Roy Suryo Ajukan Praperadilan, Keabsahan Penggeledahan Rumah Dipersoalkan

POJOKNEGERI.com – Roy Suryo mengajukan permohonan praperadilan di Pengadilan Negeri Jakarta Selatan untuk menguji keabsahan tindakan penggeledahan rumahnya dalam perkara dugaan fitnah ijazah Presiden ke-7 RI Joko Widodo.
Perkara tersebut teregister dengan nomor 99/Pid.Pra/2026/PN JKT.SEL dan mulai disidangkan pada Senin (29/6/2026).
Dalam perkara ini, Roy bertindak sebagai pemohon, sementara pihak termohon terdiri dari perwakilan Polda Metro Jaya dan Kejaksaan Tinggi DKI Jakarta. Kedua institusi tersebut hadir di persidangan untuk mengikuti proses pemeriksaan praperadilan.

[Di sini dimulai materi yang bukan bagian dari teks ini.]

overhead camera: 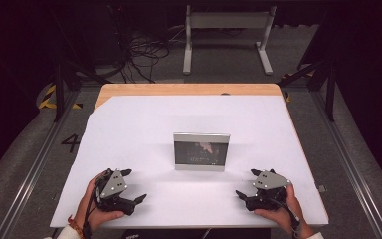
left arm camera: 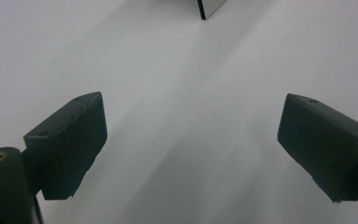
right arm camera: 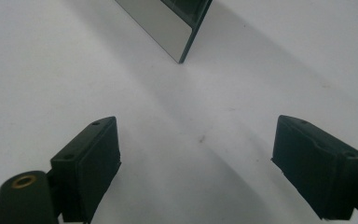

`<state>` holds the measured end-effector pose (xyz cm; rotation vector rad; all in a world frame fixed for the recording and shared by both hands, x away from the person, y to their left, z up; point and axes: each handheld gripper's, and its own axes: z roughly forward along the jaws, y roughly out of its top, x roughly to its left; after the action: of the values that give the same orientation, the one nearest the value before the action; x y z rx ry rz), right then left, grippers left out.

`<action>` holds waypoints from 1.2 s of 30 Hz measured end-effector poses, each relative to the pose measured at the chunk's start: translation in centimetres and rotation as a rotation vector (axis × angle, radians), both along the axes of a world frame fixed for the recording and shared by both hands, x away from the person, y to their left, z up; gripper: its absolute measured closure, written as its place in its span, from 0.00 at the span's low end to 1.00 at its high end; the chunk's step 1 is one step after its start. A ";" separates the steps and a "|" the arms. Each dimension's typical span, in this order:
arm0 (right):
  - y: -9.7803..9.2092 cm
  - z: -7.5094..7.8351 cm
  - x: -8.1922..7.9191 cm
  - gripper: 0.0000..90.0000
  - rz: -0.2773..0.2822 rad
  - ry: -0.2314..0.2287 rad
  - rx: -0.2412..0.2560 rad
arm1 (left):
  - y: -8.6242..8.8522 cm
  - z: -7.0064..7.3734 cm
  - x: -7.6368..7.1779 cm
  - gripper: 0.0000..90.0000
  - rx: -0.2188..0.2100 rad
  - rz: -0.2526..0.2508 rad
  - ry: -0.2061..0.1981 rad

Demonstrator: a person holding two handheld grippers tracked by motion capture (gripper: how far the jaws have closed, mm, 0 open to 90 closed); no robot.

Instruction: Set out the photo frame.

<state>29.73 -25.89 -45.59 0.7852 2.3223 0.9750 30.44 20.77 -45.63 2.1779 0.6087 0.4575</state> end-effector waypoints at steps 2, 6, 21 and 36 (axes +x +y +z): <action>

Pemohon Persoalkan Keabsahan Upaya Paksa
Roy Suryo mempersoalkan tindakan upaya paksa yang dilakukan penyidik, khususnya penangkapan dan penggeledahan yang terjadi di kediamannya. Ia menilai aparat tidak menjalankan prosedur hukum acara pidana secara benar.
Roy menegaskan bahwa proses penggeledahan seharusnya mengikuti mekanisme yang berlaku, termasuk pemberitahuan kepada lingkungan setempat. Ia menyatakan bahwa hal tersebut tidak terjadi dalam pelaksanaan penggeledahan di rumahnya.
“Kalau ada upaya paksa untuk apa, pemanggilan atau bahkan penangkapan paksa itu, seharusnya tetap mengikuti aturan yang berlaku atau prosedur. Misalnya apa? Diketahui oleh RT, RW setempat. Ini sama sekali enggak ada. Sudah confirm, RT RW setempat tidak mengetahui ada peristiwa itu,” kata Roy di PN Jaksel, Senin (29/6).
Kronologi Penggeledahan Versi Pemohon
Roy Suryo juga memaparkan kronologi saat penggeledahan berlangsung. Ia menyebut kejadian terjadi pada pagi hari ketika dirinya sedang berada di ruang kerja di dalam rumah.
Ia mengaku terkejut ketika mengetahui penyidik sudah berada di dalam rumah, termasuk di area kamar. Roy juga menyampaikan bahwa situasi tersebut memicu kepanikan anggota keluarganya.
“Karena saya mendengar istri saya berteriak waktu itu. Ya kemudian saya langsung apa, saya memang sudah ada di kamar kerja, ya pagi-pagi saya sudah di kamar kerja, langsung saya menuju kamar dan ternyata di situ sudah berkumpul penyidik yang ada. Tanpa disertai satpam,” tutur dia.
Dasar Hukum Permohonan Praperadilan
Atas peristiwa tersebut, Roy mengajukan praperadilan untuk menguji sah atau tidaknya tindakan penggeledahan dan upaya paksa yang dilakukan aparat penegak hukum. Ia menilai tindakan itu tidak hanya melanggar prosedur, tetapi juga berpotensi melanggar hak asasi manusia.
Roy menegaskan bahwa permohonan praperadilan ini berfokus pada pengujian tindakan hukum, bukan pada pokok perkara dugaan fitnah ijazah yang masih berjalan di pengadilan lain.
“Jadi apa yang kami prapidkan (praperadilan) adalah hal-hal yang memang tidak patut, tidak layak, dan melanggar hak asasi manusia, melanggar hukum juga,” ujarnya.
Posisi Perkara dan Penegasan Pemohon
Roy juga menegaskan bahwa langkah hukum yang ia tempuh tidak bertujuan menghambat proses pemeriksaan perkara utama. Ia menyatakan bahwa proses hukum terkait dugaan ijazah palsu tetap akan berjalan di pengadilan yang berwenang.
“Upaya ini (praperadilan)adalah upaya untuk pemenuhan hak-hak saya, ya karena sudah dilanggar. Dan ini sama sekali tidak ada ya upaya untuk memperlambat atau kemudian mengganggu apa peristiwa utamanya yang nanti akan berlangsung sidang di Pengadilan Negeri Jakarta Timur,” ucap dia.
Dengan demikian, sidang praperadilan ini akan menilai apakah tindakan penggeledahan dan upaya paksa yang dilakukan aparat telah sesuai dengan ketentuan hukum acara pidana atau justru melanggar prosedur yang berlaku. Putusan hakim nantinya akan menjadi penentu sah atau tidaknya tindakan tersebut dalam perspektif hukum acara pidana Indonesia.